Input material Block Start

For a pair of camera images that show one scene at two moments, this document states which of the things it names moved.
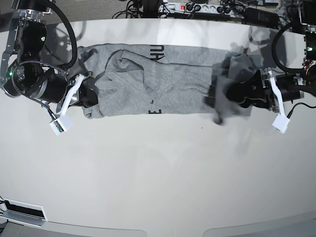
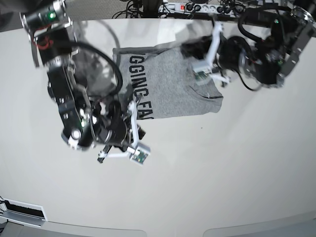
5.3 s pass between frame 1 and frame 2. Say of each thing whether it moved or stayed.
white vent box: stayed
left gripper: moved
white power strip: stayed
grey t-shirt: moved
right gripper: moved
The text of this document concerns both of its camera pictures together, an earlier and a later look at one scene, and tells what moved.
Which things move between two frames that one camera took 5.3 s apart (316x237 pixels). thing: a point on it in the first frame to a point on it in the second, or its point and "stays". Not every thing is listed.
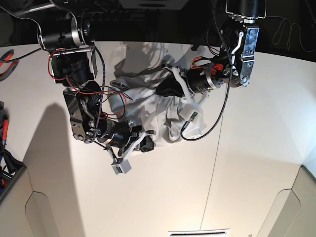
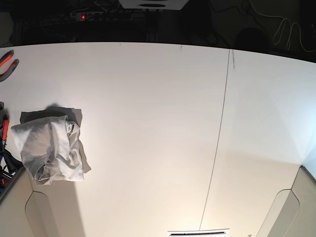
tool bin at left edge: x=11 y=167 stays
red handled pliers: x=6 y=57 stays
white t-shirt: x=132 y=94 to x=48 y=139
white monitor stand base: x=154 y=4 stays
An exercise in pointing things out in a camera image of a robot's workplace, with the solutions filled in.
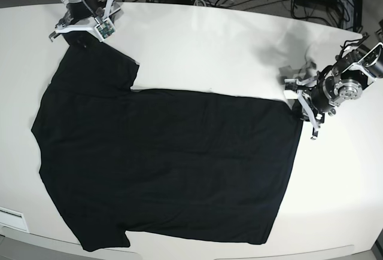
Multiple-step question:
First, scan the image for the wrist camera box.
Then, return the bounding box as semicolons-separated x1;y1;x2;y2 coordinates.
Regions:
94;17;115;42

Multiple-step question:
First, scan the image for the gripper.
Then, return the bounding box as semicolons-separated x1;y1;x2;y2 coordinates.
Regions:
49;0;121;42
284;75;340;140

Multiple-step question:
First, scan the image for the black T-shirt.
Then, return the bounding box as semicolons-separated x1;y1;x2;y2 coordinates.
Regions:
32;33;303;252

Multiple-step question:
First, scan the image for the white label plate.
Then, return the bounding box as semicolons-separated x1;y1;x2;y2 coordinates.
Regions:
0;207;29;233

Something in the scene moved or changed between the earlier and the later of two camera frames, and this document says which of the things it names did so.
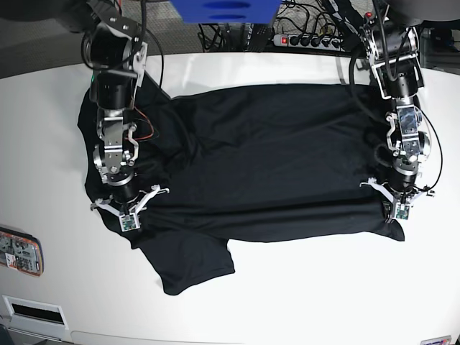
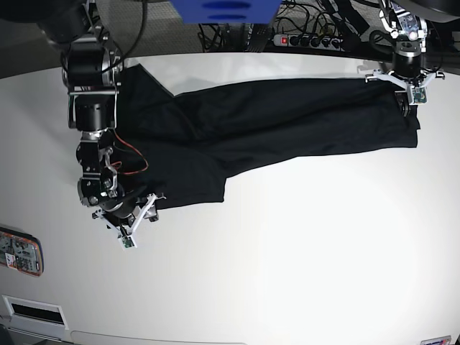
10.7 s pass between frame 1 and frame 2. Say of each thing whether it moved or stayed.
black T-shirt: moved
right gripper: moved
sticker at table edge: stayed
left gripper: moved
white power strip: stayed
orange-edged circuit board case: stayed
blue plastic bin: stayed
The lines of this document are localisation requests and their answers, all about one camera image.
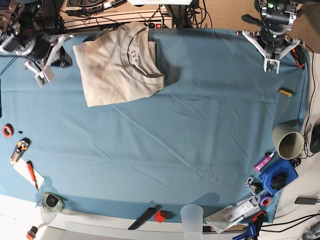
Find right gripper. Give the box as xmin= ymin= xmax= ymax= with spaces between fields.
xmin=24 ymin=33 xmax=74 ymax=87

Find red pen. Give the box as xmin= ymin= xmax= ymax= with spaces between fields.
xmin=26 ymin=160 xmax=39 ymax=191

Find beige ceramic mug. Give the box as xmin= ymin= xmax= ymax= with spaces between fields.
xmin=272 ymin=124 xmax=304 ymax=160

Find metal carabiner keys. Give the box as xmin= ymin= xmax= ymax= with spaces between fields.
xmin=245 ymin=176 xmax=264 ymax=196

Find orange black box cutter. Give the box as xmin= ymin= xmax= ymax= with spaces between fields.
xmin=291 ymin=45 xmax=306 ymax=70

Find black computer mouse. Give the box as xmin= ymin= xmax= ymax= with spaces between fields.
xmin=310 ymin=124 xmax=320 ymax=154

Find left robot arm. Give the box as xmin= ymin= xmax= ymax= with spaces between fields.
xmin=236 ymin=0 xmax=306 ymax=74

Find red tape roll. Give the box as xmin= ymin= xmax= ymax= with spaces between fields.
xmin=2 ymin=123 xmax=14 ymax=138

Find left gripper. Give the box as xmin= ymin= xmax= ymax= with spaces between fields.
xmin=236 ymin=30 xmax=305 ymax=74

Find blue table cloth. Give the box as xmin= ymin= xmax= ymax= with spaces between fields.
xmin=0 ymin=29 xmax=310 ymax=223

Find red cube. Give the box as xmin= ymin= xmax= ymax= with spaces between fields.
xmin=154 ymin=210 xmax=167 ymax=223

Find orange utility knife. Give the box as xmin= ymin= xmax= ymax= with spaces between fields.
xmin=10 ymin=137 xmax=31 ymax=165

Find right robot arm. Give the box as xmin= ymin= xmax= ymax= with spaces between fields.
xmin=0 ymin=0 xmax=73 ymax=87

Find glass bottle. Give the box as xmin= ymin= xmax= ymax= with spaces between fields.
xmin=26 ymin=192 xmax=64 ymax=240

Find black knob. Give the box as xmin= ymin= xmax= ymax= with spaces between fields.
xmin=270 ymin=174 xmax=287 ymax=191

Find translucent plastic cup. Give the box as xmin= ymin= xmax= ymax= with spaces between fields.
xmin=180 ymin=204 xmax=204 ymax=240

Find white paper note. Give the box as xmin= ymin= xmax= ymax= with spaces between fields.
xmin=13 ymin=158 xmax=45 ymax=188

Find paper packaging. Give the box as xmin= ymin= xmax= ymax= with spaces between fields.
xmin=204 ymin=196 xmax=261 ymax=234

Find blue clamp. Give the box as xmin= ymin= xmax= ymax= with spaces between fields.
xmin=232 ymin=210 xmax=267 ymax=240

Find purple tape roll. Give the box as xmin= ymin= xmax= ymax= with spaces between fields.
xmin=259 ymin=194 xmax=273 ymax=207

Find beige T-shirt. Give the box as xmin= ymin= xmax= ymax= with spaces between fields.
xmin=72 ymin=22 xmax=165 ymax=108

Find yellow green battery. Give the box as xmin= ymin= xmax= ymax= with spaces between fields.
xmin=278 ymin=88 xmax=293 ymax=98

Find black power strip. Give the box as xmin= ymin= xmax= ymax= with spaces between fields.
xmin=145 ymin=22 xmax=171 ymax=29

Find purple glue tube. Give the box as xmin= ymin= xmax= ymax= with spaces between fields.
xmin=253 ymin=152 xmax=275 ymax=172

Input material Block End
Input material Block Start

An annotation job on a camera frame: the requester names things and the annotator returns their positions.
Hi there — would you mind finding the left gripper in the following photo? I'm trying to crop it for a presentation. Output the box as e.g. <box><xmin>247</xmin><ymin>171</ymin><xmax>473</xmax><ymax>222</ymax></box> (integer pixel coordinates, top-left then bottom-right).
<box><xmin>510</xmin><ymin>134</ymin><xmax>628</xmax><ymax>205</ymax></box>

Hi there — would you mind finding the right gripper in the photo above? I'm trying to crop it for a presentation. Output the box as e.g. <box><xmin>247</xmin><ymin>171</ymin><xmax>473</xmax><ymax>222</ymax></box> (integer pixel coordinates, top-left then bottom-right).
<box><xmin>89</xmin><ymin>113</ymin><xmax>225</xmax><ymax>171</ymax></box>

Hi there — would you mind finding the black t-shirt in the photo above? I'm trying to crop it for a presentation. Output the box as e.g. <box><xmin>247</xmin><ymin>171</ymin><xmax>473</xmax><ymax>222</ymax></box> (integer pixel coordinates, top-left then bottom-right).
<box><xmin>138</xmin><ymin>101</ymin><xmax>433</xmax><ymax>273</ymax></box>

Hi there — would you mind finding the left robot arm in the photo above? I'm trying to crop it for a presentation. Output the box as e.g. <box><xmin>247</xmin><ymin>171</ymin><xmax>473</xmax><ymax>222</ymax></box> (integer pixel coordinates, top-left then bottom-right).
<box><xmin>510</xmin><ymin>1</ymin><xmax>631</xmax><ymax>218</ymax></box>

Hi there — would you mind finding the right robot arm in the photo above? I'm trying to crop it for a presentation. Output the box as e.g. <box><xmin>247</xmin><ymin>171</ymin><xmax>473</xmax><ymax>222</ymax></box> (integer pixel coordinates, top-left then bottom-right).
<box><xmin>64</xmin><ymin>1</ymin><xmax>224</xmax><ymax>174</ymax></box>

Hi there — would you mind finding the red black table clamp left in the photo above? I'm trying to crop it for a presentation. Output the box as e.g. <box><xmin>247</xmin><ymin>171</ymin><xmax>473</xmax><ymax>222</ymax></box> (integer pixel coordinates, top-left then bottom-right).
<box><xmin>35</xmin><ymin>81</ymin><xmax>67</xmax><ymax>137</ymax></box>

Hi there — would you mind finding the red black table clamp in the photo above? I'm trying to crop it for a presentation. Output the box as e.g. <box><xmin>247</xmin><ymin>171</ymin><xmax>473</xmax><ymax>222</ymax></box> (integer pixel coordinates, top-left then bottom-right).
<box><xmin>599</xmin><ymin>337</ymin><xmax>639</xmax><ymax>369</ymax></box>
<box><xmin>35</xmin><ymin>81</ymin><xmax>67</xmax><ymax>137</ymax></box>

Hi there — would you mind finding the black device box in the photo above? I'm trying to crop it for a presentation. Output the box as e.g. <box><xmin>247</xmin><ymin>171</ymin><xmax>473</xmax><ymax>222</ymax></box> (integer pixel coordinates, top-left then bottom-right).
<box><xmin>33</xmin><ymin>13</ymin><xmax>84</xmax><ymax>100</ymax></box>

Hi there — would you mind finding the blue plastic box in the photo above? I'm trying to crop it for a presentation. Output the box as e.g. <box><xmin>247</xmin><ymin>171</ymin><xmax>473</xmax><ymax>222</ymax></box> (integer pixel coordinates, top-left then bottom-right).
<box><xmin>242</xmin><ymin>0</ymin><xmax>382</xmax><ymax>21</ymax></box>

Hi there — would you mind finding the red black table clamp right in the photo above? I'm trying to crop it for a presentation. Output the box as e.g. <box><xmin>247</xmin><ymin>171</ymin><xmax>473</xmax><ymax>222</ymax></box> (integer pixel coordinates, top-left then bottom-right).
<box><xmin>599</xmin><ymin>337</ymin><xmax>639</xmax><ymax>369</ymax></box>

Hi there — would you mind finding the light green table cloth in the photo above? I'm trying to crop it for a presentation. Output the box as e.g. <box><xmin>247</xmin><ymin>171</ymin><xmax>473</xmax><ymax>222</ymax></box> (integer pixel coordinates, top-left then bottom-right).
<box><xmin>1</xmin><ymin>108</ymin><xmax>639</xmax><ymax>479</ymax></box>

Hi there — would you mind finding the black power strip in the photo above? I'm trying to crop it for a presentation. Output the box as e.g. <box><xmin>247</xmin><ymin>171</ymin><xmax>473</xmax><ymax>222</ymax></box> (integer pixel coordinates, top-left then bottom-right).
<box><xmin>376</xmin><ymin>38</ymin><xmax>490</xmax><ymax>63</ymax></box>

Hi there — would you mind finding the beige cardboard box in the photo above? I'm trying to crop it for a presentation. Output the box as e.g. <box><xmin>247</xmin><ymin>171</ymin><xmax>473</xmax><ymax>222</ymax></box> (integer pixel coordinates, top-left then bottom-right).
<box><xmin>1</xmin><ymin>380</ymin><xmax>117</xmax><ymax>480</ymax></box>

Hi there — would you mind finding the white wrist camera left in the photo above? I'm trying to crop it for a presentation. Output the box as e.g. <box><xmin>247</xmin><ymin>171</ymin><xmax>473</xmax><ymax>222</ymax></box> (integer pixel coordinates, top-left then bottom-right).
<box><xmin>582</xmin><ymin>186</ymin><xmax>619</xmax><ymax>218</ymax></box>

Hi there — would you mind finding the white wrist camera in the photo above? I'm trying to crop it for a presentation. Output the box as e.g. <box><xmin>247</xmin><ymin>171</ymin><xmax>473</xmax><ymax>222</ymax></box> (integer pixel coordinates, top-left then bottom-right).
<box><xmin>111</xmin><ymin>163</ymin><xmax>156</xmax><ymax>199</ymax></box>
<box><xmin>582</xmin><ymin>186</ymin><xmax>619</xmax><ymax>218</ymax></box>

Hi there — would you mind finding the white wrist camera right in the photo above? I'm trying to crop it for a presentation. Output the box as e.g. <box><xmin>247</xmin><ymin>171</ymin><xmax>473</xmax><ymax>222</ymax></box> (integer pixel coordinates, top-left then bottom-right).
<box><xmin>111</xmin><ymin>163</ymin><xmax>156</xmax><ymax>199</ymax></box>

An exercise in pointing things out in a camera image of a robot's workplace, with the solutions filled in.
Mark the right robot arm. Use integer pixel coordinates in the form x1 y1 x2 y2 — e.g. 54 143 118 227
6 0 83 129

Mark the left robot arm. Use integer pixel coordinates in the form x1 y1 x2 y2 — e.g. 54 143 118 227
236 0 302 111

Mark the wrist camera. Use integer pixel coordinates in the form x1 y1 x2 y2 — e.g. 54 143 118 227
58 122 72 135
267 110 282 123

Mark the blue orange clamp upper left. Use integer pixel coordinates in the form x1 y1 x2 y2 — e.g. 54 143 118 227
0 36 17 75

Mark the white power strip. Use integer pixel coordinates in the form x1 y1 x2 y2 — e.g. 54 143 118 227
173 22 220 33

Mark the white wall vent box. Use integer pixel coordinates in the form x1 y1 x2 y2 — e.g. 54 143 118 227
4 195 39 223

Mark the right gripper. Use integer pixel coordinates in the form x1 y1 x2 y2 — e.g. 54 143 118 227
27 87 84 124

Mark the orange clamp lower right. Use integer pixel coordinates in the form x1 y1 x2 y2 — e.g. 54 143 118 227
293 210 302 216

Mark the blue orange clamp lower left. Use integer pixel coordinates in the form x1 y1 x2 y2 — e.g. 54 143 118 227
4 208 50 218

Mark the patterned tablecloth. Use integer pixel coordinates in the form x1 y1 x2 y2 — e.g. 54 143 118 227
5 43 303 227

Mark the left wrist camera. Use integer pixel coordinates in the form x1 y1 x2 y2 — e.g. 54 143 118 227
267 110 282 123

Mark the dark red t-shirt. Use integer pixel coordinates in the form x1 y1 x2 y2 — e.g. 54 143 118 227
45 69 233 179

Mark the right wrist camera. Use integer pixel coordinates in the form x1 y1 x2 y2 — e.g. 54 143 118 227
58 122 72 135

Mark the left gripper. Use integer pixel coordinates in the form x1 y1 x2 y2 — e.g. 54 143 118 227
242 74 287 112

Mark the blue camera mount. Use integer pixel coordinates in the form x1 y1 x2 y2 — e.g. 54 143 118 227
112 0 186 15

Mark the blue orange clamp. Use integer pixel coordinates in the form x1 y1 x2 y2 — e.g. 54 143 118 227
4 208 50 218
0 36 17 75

Input material Block End
Input material Block Start

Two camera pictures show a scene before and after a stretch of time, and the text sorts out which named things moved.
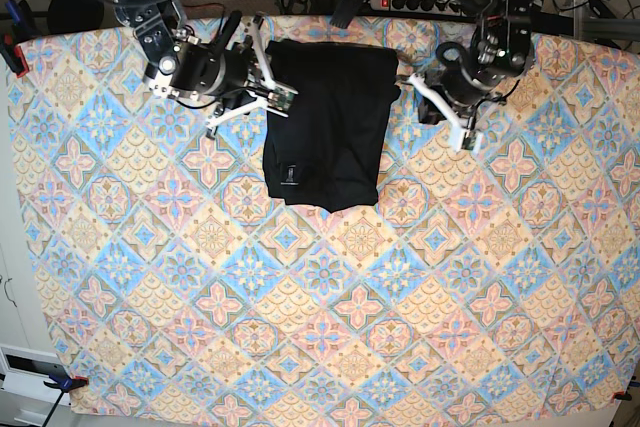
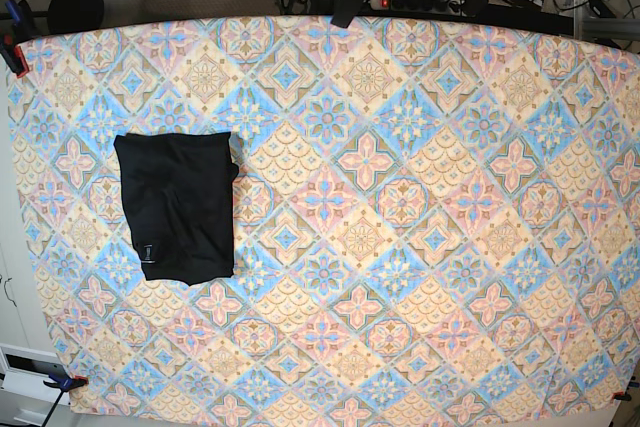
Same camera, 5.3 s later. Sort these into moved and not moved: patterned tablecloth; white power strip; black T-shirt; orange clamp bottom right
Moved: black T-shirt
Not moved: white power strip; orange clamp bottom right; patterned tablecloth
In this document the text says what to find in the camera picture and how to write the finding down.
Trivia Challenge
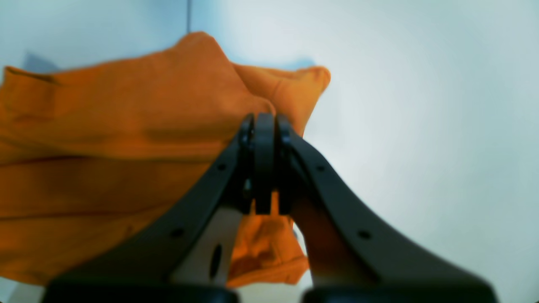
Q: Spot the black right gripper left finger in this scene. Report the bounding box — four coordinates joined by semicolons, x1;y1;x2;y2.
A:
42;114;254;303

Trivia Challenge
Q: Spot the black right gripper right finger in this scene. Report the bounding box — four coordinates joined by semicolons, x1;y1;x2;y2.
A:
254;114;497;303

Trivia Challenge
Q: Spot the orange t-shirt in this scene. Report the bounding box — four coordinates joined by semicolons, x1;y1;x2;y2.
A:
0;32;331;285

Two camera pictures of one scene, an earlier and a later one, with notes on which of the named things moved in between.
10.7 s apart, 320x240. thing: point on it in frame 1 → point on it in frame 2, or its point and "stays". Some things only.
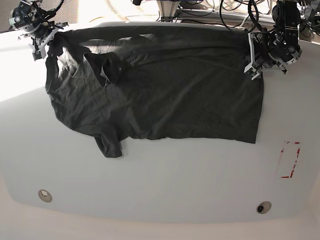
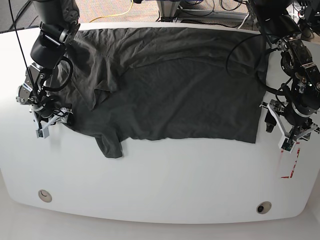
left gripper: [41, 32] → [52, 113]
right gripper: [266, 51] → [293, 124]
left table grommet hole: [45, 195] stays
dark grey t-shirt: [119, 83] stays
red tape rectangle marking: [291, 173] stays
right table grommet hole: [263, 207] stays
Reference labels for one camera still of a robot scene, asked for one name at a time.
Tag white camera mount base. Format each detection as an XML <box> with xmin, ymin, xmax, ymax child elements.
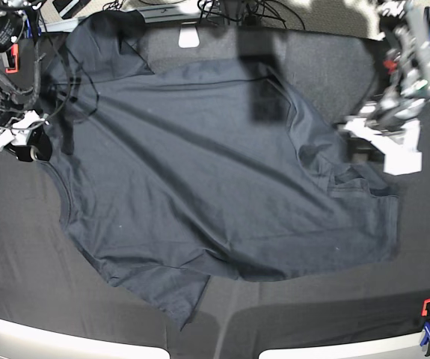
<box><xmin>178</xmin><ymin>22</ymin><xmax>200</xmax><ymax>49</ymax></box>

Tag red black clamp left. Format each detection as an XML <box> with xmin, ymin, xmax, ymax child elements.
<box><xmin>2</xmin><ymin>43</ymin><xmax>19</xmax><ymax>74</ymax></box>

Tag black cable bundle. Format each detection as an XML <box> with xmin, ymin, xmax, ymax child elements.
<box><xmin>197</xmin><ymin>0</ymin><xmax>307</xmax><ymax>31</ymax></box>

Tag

Input material Block End

Task to carry out:
Looking above, find the stretch of lines that opens with the one holding "For a pair of" and closes with the one holding "blue plastic bin: stayed". Copy it exactly, pictures excluded.

Your solution:
For a pair of camera images that show one scene at two moments, this document states which of the things it names moved.
5.3 s pass between frame 1 and frame 2. Say of each thing whether it moved or stayed.
white vent box: stayed
left gripper: moved
white power strip: stayed
grey t-shirt: moved
right gripper: moved
The text of this document concerns both of its camera pictures together, an earlier and a later look at one scene, and tells what moved.
Which things move between two frames that one camera took 5.3 s apart (316x237 pixels). thing: a point on it in the first frame to a point on it in the second, or its point and "stays". Not every thing is listed.
tool bin at left edge: x=11 y=167 stays
red handled pliers: x=6 y=57 stays
white t-shirt: x=132 y=94 to x=48 y=139
white monitor stand base: x=154 y=4 stays
An exercise in pointing things out in a camera image of a robot's workplace, with the solutions filled in.
Multiple-step question:
First, scan the image for the wrist camera box.
Then, return the bounding box as semicolons-separated x1;y1;x2;y2 coordinates.
Regions:
94;17;115;42

Multiple-step question:
First, scan the image for the gripper.
Then, return the bounding box as semicolons-separated x1;y1;x2;y2 coordinates.
Regions:
49;0;121;42
284;75;340;140

Multiple-step question:
First, scan the image for the black T-shirt.
Then, return the bounding box as semicolons-separated x1;y1;x2;y2 coordinates.
Regions:
32;33;303;252

Multiple-step question:
First, scan the image for the white label plate.
Then, return the bounding box as semicolons-separated x1;y1;x2;y2 coordinates.
Regions:
0;207;29;233

Something in the scene moved or changed between the earlier and the later of two camera frames, and this document says which of the things it names did so.
10.7 s pass between frame 1 and frame 2. Say of each thing whether it moved or stayed.
black T-shirt: moved
right gripper: moved
sticker at table edge: stayed
left gripper: moved
white power strip: stayed
orange-edged circuit board case: stayed
blue plastic bin: stayed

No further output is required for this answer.